I have a Pandas Dataframe with columns Project Type and Parts. I would like to know how many part As are used in projects of Project Type 1. I am trying to use .count(), but it doesn't return just a single number.
import pandas as pd
parts_df = pd.DataFrame(data = [['Type 1', ['A', 'B']], ['Type 2', ['B']]], columns=['Project Type', 'Parts'])
print (parts_df[(parts_df['Project Type'] == 'Type 1') & ('A' in parts_df['Parts'])]).count()
Output:
Project Type 0
Parts 0
dtype: int64
Desired Output:
1
you can try something like this :
sum(['A' in i for i in parts_df[parts_df['Project Type']=='Type 1']['Parts'].tolist()])
sample :
In[32]: parts_df = pd.DataFrame(data = [['Type 1', ['A', 'B']], ['Type 2', ['A']], ['Type 1', ['C']]], columns=['Project Type', 'Parts'])
In[33]: sum(['A' in i for i in parts_df[parts_df['Project Type']=='Type 1']['Parts'].tolist()])
Out[33]: 1
IIUC you want the following:
In [13]:
parts_df.loc[parts_df['Project Type'] == 'Type 1','Parts'].apply(lambda x: x.count('A'))
Out[13]:
0 1
Name: Parts, dtype: int64
If you want the scalar value rather than a series then you can call .values attribute and index into the np array:
In [15]:
parts_df.loc[parts_df['Project Type'] == 'Type 1','Parts'].apply(lambda x: x.count('A')).values[0]
Out[15]:
1
You could just add a column that counts the 'A' parts:
In [17]:
parts_df['A count'] = parts_df['Parts'].apply(lambda x: x.count('A'))
parts_df
Out[17]:
Project Type Parts A count
0 Type 1 [A, B] 1
1 Type 2 [B] 0
you can then filter:
In [18]:
parts_df[(parts_df['Project Type'] == 'Type 1') & (parts_df['A count'] > 0)]
Out[18]:
Project Type Parts A count
0 Type 1 [A, B] 1
Change the 'A' in df['Parts'] to a lambda.
import pandas as pd
parts_df = pd.DataFrame(data = [['Type 1', ['A', 'B']], ['Type 2', ['B']]], columns=['Project Type', 'Parts'])

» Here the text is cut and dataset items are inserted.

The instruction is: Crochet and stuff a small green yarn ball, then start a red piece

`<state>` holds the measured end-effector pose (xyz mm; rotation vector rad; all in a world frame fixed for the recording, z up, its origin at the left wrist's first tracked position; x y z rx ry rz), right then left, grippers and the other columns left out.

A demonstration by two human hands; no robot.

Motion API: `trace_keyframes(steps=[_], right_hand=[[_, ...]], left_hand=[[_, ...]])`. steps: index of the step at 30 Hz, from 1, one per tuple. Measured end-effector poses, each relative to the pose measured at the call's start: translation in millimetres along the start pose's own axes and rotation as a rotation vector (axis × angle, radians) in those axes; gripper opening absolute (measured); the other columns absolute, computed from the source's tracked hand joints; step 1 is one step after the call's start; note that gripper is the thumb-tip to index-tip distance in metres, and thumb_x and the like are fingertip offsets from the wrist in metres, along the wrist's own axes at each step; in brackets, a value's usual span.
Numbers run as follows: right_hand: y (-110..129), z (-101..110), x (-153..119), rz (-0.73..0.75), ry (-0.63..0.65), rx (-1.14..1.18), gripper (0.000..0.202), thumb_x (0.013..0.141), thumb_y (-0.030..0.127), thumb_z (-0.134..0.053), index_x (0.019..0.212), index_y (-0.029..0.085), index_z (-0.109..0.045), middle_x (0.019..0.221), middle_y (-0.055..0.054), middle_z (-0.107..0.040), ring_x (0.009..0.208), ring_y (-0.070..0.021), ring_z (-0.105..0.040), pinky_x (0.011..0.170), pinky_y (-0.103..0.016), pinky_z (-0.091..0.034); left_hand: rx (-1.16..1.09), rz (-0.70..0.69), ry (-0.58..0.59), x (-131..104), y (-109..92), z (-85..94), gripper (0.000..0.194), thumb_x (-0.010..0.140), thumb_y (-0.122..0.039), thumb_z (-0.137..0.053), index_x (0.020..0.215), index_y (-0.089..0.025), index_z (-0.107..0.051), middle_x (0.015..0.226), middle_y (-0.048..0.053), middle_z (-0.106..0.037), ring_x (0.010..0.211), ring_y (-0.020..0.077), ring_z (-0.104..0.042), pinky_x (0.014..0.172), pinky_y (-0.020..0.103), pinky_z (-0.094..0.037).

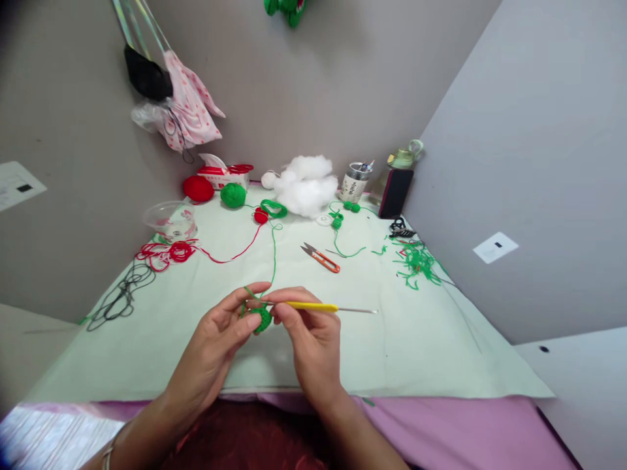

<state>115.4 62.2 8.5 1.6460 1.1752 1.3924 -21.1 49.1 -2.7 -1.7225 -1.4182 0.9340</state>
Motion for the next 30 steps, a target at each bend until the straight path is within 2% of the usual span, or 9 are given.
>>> trace_keyframes(steps=[5, 11, 18, 23, 30], right_hand=[[-4, 2, 3, -0.13, -0.03, 0.23, 0.011, 0.095, 0.031, -0.071, 0.092, 0.024, -0.079, 0.086, -0.002, -0.072, 0.07, -0.0115, -0.064, 0.066, -0.025, -0.053], [-2, 4, 2, -0.103, 0.002, 0.177, 0.018, 0.101, 0.031, -0.063, 0.092, 0.023, -0.076, 0.087, -0.002, -0.072, 0.072, -0.0114, -0.064, 0.069, -0.026, -0.054], [4, 6, -1, 0.004, 0.049, 0.055, 0.02, 0.105, 0.028, -0.055, 0.099, 0.025, -0.074, 0.092, -0.002, -0.073, 0.077, -0.0127, -0.065, 0.072, -0.027, -0.054], [13, 5, -3, 0.112, 0.063, -0.12, 0.021, 0.106, 0.021, -0.052, 0.101, 0.025, -0.072, 0.094, -0.001, -0.072, 0.079, -0.0123, -0.066, 0.074, -0.028, -0.054], [22, 0, -9, 0.361, 0.122, -0.316, 0.026, 0.101, 0.007, -0.051, 0.111, 0.023, -0.068, 0.097, -0.003, -0.073, 0.088, -0.0146, -0.067, 0.077, -0.03, -0.056]], left_hand=[[0.055, -0.038, -0.021, -1, -3, 2.1, 0.033, 0.089, -0.032, -0.077, 0.121, -0.028, -0.075, 0.093, 0.0, -0.066, 0.094, 0.015, -0.059, 0.093, 0.028, -0.044], [0.065, -0.067, -0.031, -2, -3, 4.5, 0.03, 0.088, -0.029, -0.078, 0.118, -0.032, -0.076, 0.091, -0.002, -0.063, 0.091, 0.0124, -0.058, 0.088, 0.023, -0.044], [0.112, -0.077, -0.033, -1, -3, 7.5, 0.028, 0.087, -0.029, -0.079, 0.115, -0.033, -0.077, 0.089, -0.003, -0.063, 0.086, 0.0108, -0.056, 0.084, 0.021, -0.043], [0.158, -0.095, -0.041, 0, -3, 9.8, 0.028, 0.088, -0.029, -0.078, 0.115, -0.033, -0.077, 0.089, -0.003, -0.063, 0.084, 0.0103, -0.054, 0.082, 0.021, -0.043], [0.31, -0.155, -0.091, -2, -5, 11.3, 0.031, 0.088, -0.025, -0.077, 0.118, -0.03, -0.075, 0.083, -0.003, -0.061, 0.08, 0.0107, -0.054, 0.083, 0.022, -0.043]])
Point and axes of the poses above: each hand's wrist, its own x-axis towards the middle knuckle, its own z-axis out of the back of the hand, y = z × x, the point moved 4 cm from there along x, towards the middle knuckle
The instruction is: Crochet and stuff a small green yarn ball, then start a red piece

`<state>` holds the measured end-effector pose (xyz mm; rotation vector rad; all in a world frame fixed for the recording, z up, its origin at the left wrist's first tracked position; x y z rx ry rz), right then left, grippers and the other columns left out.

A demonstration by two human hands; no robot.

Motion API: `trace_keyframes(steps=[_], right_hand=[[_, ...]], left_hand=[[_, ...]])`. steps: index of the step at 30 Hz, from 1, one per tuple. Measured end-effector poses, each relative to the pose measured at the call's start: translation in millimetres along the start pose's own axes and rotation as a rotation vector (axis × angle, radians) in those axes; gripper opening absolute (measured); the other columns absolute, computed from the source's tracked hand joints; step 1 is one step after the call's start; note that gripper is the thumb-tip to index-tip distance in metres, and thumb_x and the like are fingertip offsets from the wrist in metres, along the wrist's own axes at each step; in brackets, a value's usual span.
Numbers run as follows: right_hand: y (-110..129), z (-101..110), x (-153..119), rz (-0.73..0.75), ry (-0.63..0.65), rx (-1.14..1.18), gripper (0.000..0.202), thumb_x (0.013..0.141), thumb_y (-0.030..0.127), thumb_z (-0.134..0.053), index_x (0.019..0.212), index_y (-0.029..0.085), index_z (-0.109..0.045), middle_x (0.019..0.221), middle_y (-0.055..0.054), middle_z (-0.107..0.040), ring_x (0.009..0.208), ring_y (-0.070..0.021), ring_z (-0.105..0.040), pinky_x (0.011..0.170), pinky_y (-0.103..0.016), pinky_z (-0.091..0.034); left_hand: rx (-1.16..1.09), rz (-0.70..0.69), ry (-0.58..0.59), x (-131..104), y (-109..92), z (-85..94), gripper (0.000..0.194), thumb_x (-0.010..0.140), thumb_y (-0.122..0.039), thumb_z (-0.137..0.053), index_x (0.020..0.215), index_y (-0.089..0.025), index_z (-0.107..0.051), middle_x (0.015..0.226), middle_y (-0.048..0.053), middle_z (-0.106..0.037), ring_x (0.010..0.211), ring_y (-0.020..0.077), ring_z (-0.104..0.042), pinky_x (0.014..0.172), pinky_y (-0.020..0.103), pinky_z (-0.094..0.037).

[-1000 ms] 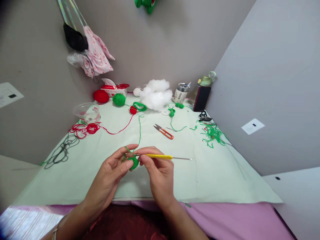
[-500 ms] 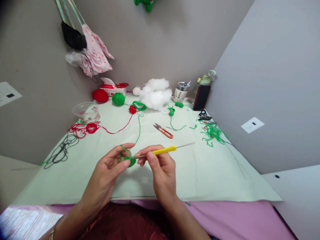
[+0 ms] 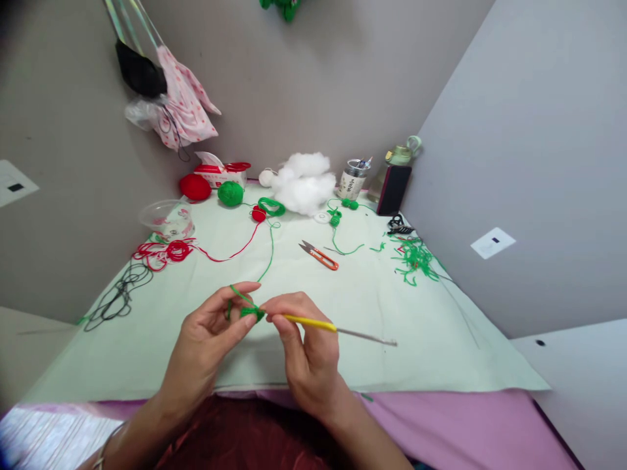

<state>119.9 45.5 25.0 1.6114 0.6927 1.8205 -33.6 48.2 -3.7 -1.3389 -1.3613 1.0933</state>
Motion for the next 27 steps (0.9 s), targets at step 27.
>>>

res = (parts_df[(parts_df['Project Type'] == 'Type 1') & (parts_df['Parts'].apply(lambda x: 'A' in x))]).count()
res.max()
Result:
1
You can spend a second to re-format the columns, and make life a little easier:
parts_df.Parts = parts_df.Parts.map(lambda x: ' '.join(x))
# Project type Parts
#0 Type 1 A B
#1 Type 2 B
Now you can use the Series.str.get_dummies method:
dummies = parts_df.Parts.str.get_dummies( sep=' ')
# A B
#0 1 1
#1 0 1
which shows the presence or absence of each "Part" using either a 1 or 0 respectively. Use this dummies frame to create a dataframe that can easily be manipulated using all of the standard pandas methods (pandas doesn't like lists in columns):
new_parts_df = pandas.concat( (parts_df['Project Type'], dummies), axis=1)
# Project type A B
#0 Type 1 1 1
#1 Type 2 0 1
You can now easily count groups in several ways. The most efficient thing to do would be use pandas.DataFrame.query, but the unfortunate white space in your column name "Project Type" makes this difficult. I would avoid white spaces in column names whenever possible. Try this:
new_parts_df.rename( columns={'Project Type': 'Project_Type'}, inplace=True)
print(len(new_parts_df.query( 'Project_Type=="Type 1" and A==1')))
# 1